(AP) — Pureed frozen fruit probably won't become the next bacon, or even cupcake. It's simply not sexy enough.
So-called soft serve fruit is, however, having a moment, recently becoming a darling of the mommy blog set, showing up on ABC's "Good Morning America," inspiring a new countertop kitchen appliance, even spawning a product line and small chain of shops, the New York City-based Soft Serve Fruit Co.
And to be clear, we are talking about something that is precisely as it sounds — frozen fruit that is pureed until it reaches the consistency of soft serve ice cream. That's it.
Soft serve fruit is "the answer to an ice cream lover's cravings," says Francesca Borgognone, Entertain Editor at The Daily Meal.com, who adds that the appeal is easy to understand. "A fraction of the calories and mixed with the same type of fixings that frozen yogurt has — it can be sweet, savory as well as an any-time-of-the-day treat."
Soft serve fruit has been quietly building a following online, where recipes abound for turning all manner of frozen fruit into treats. It's hardly complicated. A splash of juice or water, a bag of frozen fruit and a few minutes in a food processor and the result is something that begs for an ice cream cone.
Just type "soft serve fruit" into Pinterest and see the multicolored flurry of frozen fancies that pops up. And kitchen supply companies are keeping up with the trend, marketing appliances specifically for making frozen fruit desserts, like the Yonanas machine that costs around $50. Of course, most people just use their food processors or blenders.
Tanya Steel, editor-in-chief of Epicurious.com, has been on to this idea for a while, keeping foil-wrapped, frozen over-ripe bananas in the freezer for times when she wants a treat that's tasty without being calorific.

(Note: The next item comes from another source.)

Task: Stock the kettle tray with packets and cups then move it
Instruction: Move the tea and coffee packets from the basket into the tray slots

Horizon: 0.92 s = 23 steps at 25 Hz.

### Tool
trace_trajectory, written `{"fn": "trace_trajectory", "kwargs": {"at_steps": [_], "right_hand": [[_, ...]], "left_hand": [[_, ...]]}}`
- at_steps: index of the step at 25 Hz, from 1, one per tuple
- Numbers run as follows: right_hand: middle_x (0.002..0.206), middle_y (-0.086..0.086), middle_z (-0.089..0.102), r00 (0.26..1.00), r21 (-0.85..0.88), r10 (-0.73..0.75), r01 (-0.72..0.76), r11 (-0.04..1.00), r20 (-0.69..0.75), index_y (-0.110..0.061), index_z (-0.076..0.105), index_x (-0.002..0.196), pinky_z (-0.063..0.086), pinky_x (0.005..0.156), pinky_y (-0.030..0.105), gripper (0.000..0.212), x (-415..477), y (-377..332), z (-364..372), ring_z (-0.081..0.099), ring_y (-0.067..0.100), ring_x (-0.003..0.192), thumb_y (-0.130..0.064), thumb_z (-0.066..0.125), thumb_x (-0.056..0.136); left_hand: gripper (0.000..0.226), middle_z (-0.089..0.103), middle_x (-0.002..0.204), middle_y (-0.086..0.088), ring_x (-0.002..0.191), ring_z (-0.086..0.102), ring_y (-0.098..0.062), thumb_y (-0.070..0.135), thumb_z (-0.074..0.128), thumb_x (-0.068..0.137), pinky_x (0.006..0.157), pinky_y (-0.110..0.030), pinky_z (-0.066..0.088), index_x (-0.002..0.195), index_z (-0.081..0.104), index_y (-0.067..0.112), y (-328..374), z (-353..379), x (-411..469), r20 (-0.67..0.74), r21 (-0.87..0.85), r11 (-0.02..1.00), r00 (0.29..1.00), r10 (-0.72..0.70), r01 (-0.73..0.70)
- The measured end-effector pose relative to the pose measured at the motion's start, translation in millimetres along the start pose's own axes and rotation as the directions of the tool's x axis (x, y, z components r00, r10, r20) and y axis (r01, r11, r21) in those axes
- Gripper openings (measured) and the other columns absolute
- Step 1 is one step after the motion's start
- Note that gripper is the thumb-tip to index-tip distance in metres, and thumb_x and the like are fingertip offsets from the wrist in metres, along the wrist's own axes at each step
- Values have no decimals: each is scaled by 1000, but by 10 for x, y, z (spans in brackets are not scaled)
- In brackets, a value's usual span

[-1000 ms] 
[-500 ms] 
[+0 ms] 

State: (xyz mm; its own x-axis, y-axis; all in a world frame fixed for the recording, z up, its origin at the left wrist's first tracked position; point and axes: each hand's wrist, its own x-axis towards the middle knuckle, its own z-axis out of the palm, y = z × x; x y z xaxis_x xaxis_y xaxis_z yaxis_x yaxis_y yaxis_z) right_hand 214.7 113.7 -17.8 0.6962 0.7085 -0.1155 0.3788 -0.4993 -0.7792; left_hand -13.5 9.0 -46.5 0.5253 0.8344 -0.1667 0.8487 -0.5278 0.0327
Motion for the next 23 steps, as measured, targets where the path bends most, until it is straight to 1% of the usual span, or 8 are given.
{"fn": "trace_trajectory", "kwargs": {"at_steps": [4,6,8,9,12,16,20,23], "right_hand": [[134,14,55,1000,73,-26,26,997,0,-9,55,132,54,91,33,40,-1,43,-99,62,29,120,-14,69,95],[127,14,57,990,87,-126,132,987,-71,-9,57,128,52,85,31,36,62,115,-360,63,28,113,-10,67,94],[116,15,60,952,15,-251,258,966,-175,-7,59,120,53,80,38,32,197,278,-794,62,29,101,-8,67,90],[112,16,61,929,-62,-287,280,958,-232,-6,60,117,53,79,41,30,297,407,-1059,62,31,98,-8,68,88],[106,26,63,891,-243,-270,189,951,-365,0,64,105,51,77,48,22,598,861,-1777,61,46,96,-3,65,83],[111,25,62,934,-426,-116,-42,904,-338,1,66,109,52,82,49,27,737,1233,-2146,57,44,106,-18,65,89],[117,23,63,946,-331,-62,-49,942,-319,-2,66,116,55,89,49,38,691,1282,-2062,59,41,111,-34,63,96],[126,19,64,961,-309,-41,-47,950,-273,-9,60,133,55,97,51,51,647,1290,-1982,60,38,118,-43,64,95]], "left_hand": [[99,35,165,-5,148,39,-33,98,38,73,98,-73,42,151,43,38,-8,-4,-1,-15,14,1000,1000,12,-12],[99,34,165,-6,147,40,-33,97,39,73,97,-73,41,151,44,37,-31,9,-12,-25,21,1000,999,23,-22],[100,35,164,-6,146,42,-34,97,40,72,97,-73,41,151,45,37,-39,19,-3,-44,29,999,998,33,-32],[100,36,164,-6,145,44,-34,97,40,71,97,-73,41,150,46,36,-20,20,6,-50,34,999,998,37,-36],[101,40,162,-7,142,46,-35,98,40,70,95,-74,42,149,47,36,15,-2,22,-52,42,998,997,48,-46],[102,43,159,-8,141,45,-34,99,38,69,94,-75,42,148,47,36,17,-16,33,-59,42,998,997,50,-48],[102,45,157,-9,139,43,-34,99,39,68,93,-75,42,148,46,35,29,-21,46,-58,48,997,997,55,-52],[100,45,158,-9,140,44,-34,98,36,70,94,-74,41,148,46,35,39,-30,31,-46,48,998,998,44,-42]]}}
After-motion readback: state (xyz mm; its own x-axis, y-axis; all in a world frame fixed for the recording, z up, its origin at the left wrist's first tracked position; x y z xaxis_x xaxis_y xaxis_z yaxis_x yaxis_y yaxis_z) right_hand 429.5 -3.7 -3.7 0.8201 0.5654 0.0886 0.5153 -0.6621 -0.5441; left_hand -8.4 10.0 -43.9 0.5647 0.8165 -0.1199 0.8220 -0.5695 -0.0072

"I started making them when my kids were little and I was trying to not only curb their constant need and quest for sugar, but also my own," says Steel, coauthor of the cookbook "Real Food for Healthy Kids." Steel says her site has a number of frozen fruit dessert recipes and "we see incredible interest in them," she says.

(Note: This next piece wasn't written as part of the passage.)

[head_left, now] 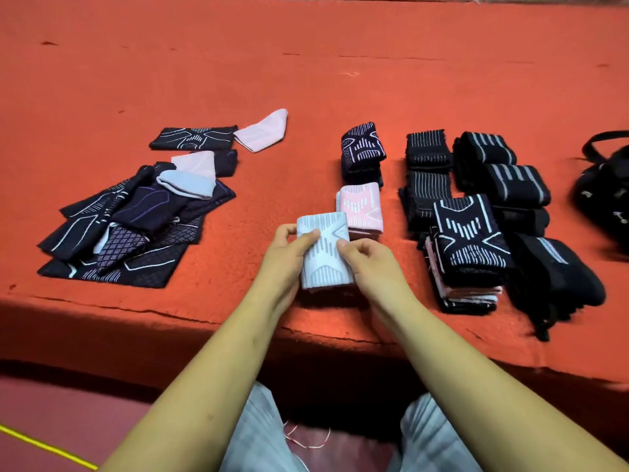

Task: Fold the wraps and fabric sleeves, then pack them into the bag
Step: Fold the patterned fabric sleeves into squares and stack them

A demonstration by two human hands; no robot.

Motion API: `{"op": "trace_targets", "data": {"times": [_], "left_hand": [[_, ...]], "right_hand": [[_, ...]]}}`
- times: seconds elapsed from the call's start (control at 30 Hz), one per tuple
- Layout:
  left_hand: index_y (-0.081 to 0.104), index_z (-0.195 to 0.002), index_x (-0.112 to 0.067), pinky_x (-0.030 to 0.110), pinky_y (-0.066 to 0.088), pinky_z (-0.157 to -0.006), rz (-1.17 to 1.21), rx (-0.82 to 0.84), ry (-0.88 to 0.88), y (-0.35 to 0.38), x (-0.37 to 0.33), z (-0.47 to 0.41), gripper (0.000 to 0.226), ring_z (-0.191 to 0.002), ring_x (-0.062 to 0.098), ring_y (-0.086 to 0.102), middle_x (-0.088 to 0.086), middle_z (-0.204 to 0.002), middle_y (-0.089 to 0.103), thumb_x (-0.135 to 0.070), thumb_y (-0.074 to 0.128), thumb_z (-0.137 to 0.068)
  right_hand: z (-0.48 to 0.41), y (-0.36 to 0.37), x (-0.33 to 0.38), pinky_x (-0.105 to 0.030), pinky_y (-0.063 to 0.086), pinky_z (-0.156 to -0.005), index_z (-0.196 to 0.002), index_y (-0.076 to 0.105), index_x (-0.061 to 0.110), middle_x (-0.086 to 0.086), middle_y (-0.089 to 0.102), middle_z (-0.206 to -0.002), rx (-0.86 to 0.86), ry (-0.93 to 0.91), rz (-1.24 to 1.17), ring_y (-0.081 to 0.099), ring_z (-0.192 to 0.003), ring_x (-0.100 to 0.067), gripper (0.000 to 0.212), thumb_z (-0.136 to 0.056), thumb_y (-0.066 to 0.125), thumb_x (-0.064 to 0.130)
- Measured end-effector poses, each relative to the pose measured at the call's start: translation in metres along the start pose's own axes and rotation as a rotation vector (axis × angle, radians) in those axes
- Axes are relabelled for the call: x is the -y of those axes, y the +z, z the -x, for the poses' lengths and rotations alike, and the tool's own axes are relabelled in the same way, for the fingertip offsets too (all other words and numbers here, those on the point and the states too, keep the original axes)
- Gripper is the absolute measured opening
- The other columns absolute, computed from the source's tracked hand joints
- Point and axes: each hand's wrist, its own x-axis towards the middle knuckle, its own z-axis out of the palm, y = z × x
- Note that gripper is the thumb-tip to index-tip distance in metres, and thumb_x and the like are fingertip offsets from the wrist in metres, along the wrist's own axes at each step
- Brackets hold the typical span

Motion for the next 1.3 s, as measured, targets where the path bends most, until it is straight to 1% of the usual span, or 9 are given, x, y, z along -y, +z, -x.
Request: {"op": "trace_targets", "data": {"times": [0.2,0.33,0.43,0.53,0.73,0.87,1.0,1.1,1.3], "left_hand": [[0.054,-0.111,-0.003,0.043,0.056,-0.083,0.149,0.048,0.060,0.016,-0.006,-0.005,0.015,-0.078,0.023,0.065,0.016,-0.094,0.067,-0.002,0.052,-0.097],[0.054,-0.113,-0.003,0.047,0.054,-0.087,0.181,0.056,0.022,0.037,-0.006,-0.018,0.014,-0.087,0.030,0.065,0.021,-0.101,0.066,-0.010,0.047,-0.102],[0.054,-0.115,-0.003,0.050,0.053,-0.089,0.088,0.046,0.035,0.050,-0.009,-0.034,0.018,-0.094,0.031,0.062,0.023,-0.104,0.063,-0.015,0.048,-0.103],[0.059,-0.099,-0.006,0.033,0.057,-0.068,-0.012,0.081,0.068,0.061,-0.021,-0.051,0.013,-0.079,0.026,0.064,0.014,-0.089,0.067,-0.004,0.047,-0.099],[0.042,-0.118,-0.020,0.025,0.046,-0.056,-0.458,0.127,0.263,0.065,-0.032,-0.092,0.036,-0.059,0.011,0.055,0.003,-0.076,0.059,0.002,0.053,-0.092],[0.053,-0.106,-0.016,0.040,0.052,-0.084,-0.706,0.122,0.356,0.070,-0.014,-0.113,0.020,-0.085,0.021,0.059,0.005,-0.096,0.063,-0.008,0.059,-0.089],[0.058,-0.120,-0.008,0.031,0.038,-0.102,-0.899,0.119,0.474,0.066,0.014,-0.120,0.028,-0.115,0.027,0.052,0.011,-0.120,0.058,-0.014,0.055,-0.092],[0.049,-0.140,-0.008,0.015,0.024,-0.111,-0.800,0.222,0.466,0.058,0.024,-0.121,0.040,-0.136,0.015,0.039,0.009,-0.147,0.047,-0.010,0.045,-0.101],[0.037,-0.150,-0.014,0.033,0.021,-0.121,-0.610,0.230,0.332,0.051,0.030,-0.118,0.046,-0.144,0.015,0.033,0.001,-0.155,0.038,-0.012,0.041,-0.104]], "right_hand": [[-0.008,-0.002,0.009,-0.029,0.039,-0.064,-0.081,0.053,0.015,0.000,0.061,-0.079,-0.074,-0.090,0.157,0.054,-0.069,-0.013,0.021,-0.095,0.061,0.029],[-0.011,0.002,0.017,-0.025,0.032,-0.068,-0.110,0.045,0.008,-0.005,0.057,-0.107,-0.081,-0.126,0.169,0.055,-0.095,-0.020,0.016,-0.103,0.045,0.022],[-0.020,0.000,0.026,-0.025,0.031,-0.068,-0.110,0.037,0.009,-0.012,0.056,-0.112,-0.138,-0.157,0.144,0.055,-0.101,-0.024,0.012,-0.103,0.042,0.017],[-0.033,-0.008,0.037,-0.026,0.031,-0.068,-0.109,0.034,0.013,-0.007,0.055,-0.100,-0.258,-0.230,0.125,0.054,-0.088,-0.023,0.016,-0.100,0.047,0.011],[-0.075,-0.019,0.037,-0.035,0.038,-0.080,-0.100,0.053,0.011,0.006,0.056,-0.085,-0.417,-0.308,0.265,0.057,-0.090,-0.027,0.009,-0.092,0.053,0.007],[-0.091,-0.021,0.018,-0.034,0.038,-0.087,-0.110,0.055,0.008,-0.009,0.064,-0.107,-0.439,-0.301,0.323,0.057,-0.101,-0.032,0.022,-0.089,0.051,0.004],[-0.100,-0.021,-0.002,-0.039,0.033,-0.104,-0.120,0.059,0.001,-0.021,0.057,-0.123,-0.411,-0.281,0.493,0.050,-0.117,-0.038,0.035,-0.090,0.046,0.013],[-0.102,-0.021,-0.009,-0.030,0.025,-0.113,-0.123,0.057,-0.005,-0.022,0.050,-0.139,-0.316,-0.324,0.501,0.044,-0.132,-0.032,0.044,-0.090,0.039,0.017],[-0.098,-0.005,-0.016,-0.014,0.013,-0.112,-0.139,0.045,-0.005,-0.019,0.032,-0.156,-0.268,-0.349,0.494,0.030,-0.145,-0.027,0.040,-0.101,0.040,0.007]]}}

Soft serve fruit "makes so much sense," she says. "It's an almost guilt-free treat and you actually feel good about giving it to your kids and you feel good about giving it to yourself."

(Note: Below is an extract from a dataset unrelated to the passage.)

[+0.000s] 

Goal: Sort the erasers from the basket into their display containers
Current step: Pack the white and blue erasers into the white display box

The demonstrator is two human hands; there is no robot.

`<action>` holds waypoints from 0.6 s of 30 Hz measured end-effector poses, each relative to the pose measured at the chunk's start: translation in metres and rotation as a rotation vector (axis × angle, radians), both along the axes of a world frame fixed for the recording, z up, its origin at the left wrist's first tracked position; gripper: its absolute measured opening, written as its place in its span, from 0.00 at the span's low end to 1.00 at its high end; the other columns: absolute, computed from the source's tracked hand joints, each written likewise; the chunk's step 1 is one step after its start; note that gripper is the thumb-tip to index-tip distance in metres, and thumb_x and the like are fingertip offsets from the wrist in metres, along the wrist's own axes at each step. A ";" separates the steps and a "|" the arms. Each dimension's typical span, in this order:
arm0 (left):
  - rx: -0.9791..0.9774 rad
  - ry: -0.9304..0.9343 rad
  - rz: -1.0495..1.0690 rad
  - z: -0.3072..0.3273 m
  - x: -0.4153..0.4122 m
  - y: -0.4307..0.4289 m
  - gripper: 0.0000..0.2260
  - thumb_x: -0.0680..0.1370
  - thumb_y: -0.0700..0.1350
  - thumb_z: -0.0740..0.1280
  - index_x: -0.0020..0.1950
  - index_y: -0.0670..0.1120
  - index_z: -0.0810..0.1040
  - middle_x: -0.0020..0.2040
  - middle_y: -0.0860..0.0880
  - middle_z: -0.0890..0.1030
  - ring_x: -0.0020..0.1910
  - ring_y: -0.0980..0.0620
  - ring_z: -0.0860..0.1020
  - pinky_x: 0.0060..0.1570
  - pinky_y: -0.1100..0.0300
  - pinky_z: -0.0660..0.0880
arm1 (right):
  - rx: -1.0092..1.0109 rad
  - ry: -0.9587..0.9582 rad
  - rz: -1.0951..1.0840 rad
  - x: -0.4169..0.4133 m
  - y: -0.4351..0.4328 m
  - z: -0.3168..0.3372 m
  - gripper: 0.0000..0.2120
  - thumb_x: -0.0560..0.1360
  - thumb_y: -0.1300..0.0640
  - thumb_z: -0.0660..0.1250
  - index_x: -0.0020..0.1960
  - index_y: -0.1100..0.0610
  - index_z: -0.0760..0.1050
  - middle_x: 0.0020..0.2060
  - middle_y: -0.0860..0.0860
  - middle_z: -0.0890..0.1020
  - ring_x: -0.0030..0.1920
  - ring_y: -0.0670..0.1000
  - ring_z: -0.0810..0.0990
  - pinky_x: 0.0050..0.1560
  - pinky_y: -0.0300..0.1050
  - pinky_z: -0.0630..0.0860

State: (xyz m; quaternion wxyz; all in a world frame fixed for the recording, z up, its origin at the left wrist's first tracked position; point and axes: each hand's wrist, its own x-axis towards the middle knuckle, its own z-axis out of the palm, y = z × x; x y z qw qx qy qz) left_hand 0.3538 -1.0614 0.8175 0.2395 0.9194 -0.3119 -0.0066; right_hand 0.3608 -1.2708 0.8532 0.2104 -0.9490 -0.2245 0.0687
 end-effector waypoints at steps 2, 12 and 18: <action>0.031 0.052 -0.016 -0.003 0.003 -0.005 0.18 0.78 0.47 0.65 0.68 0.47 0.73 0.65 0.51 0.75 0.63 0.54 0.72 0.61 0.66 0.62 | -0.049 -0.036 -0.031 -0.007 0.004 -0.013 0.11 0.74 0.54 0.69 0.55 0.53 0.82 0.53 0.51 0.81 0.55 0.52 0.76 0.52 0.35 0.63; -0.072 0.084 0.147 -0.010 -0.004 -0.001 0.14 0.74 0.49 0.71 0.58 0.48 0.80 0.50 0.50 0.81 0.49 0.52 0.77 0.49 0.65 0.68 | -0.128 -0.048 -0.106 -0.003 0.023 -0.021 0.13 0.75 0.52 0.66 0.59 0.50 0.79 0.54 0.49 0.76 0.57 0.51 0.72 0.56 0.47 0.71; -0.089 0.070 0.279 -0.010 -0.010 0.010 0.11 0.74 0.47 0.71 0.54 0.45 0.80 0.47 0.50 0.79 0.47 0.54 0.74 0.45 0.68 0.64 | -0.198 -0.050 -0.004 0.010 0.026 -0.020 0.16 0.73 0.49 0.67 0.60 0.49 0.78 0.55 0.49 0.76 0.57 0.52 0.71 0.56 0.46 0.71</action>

For Chloe Epstein, a partner in the Soft Serve Fruit Co., the love of soft serve fruit began with bananas. Expecting for the second time (twins, as it turned out), she craved something sweet, but she wanted it to be healthy, too. Up to then her career had been in law, but she was always looking for innovative ways to create healthy alternatives to favorite indulgences so she decided to try to come up with her own solution.
"We started to experiment with frozen, old, over-ripened bananas in a blender, juicer and Cuisinart and learned, like many who play in the kitchen, that there was a way to create something like the creamy frozen consistency we craved without all the other 'stuff,'" she says. The first few efforts encouraged them to incorporate soft serve machines and learn the steps needed to guarantee consistency and taste.
The big challenge was sticking to the goal of keeping the product simple — minimal ingredients — wholesome and nutritionally sound. After a lot of trial and error they found that fruit, filtered water and a touch of organic cane sugar — to keep the machine from "hard-freezing" the mix, not for taste — did the trick. After perfecting bananas they moved on to mango and apple, working with a food professional to get things right.
Today, Epstein, her husband Jason, and business partner Michael Sloan run the company (soon to be renamed Chloe's Soft Serve Fruit Co.) together. They have two stores, one on the Upper East Side and one in Union Square, as well as a seasonal store in Watermill, Long Island, and are carried in several cafes in the region. They're also considering opening a branch "somewhere warm," such as Miami, Atlanta or Los Angeles, and have plans to grow their wholesale business for outlets such as schools and universities.
Epstein expects interest in soft serve fruit to grow along with the general emphasis on eating healthier and more wholesome and natural foods. As for the at-home devices, Epstein says her product has been developed to have a creamier, more frozen yogurt-like texture "that we feel is unique. Nonetheless, eating a frozen banana in a home machine or a blender is a fun way to eat fruit and maintain a healthy diet, always a priority for us!"